Chris: Like I said, classical piano is what I grew up doing and is what I'm best at. Writing and playing keyboard parts that fit that role comes naturally to me. I think the same goes to Mindy on the cello. Then you combine Perry's and Jimmy's rock & roll background, and Sebastien’s ingenious songwriting skills, and it all just worked out.

Gavin: You've been together for only a short period of time; how has it been playing gigs and building an audience?

Sebastien: We've now only played three shows, two of them being this Battle of the Bands. Very few people have any idea who we are right now, which I think is very exciting because every time we play a show, we have the chance to leave a new impression on a lot of new people, and they'll have reason to talk about us to their friends. We want to get our music into as many ears as possible, because that's really the only way to build an audience.



Gavin: Are there any plans in the near future to record an EP or full-length album, or are you mainly playing shows for now?

Mindy: We actually started recording before we had ever played any live shows. Our single "Vinyl" is up on our Bandcamp and Facebook for free download. A second single will be released very soon.
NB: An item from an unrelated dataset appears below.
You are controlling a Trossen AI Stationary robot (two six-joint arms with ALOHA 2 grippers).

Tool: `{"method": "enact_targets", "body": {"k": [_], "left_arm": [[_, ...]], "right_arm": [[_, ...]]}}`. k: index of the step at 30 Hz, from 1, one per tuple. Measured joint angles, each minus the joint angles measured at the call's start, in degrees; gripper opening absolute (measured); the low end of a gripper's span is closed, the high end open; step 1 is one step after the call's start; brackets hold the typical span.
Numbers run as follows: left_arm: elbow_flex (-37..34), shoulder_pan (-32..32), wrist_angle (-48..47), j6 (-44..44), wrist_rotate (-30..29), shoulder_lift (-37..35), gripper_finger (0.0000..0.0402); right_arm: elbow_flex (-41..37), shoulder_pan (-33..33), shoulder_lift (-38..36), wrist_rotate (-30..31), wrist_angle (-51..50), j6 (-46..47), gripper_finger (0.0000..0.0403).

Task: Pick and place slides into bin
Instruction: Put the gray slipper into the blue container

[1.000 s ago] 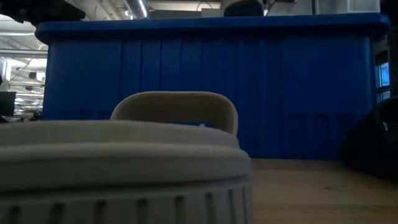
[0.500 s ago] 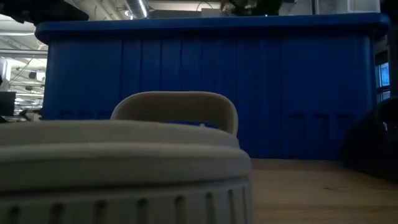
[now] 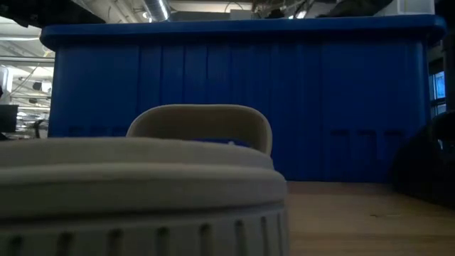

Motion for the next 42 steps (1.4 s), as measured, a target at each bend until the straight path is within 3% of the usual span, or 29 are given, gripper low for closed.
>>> {"method": "enact_targets", "body": {"k": [5,14,34,42], "left_arm": [[0.0,0.0,0.0,0.0,0.0,0.0,0.0227],[0.0,0.0,0.0,0.0,-1.4,0.0,0.0227],[0.0,0.0,0.0,-0.1,-1.4,0.0,0.0227],[0.0,0.0,0.0,0.0,-1.4,0.0,0.0227]], "right_arm": [[-3.1,-2.7,0.0,-3.2,6.0,-3.8,0.0018],[-3.5,-6.9,0.3,-7.3,6.6,-6.8,0.002],[-3.5,-7.8,0.3,-7.3,6.4,-6.6,0.0045],[-3.5,-7.8,0.3,-7.1,6.2,-6.6,0.011]]}}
We are already writing new songs to go on an EP. We plan to release a music video, and have some great videographers who are excited to film. And, of course, playing a lot of shows!

Gavin: What's your take on being a part of Velour's Battle of the Bands this year and making it to the finals?

Chris: We loved being a part of the battle of the bands this winter. Particularly making it to the finals has been a huge boost for us in getting our name out there. I'm pretty sure almost no one had even heard of St. Charles when they saw our name on the roster. The battle gave us a solid opportunity to network and to create some buzz around this new project.



Gavin: What are your thoughts on the local music scene, both good and bad?

Mindy: The good: There are so many talented and passionate musicians. Velour has also done such a great job to book bigger bands and draw local people. Bands are so willing to help and support each other. The bad: wish there was more opportunity up north. The way venues are run are a little different. We would love to reach new audiences, but it can be hard as a new band to draw people north.

Chris: I've been a huge fan of the local scene for many years. I remember going to see Neon Trees at Velour. It's honestly my favorite part of Provo. I love that I can basically go to any show at Velour knowing that it's going to be a great show. There's just that many good bands in the area.

Gavin: Is there anything you believe could be done to make it more prominent?

Sebastien: Everyone just needs to keep doing their part to get people out to local shows, even if it’s not "your friends' band playing." The Rooftop Concert Series is a great example of an event designed to get people out to hear music of bands they don't necessarily know personally.



Gavin: Not including yourselves, who are your favorite acts in the scene right now?

Chris: The Moth & the Flame, Parlor Hawk, Book on Tape Worm and Polytype.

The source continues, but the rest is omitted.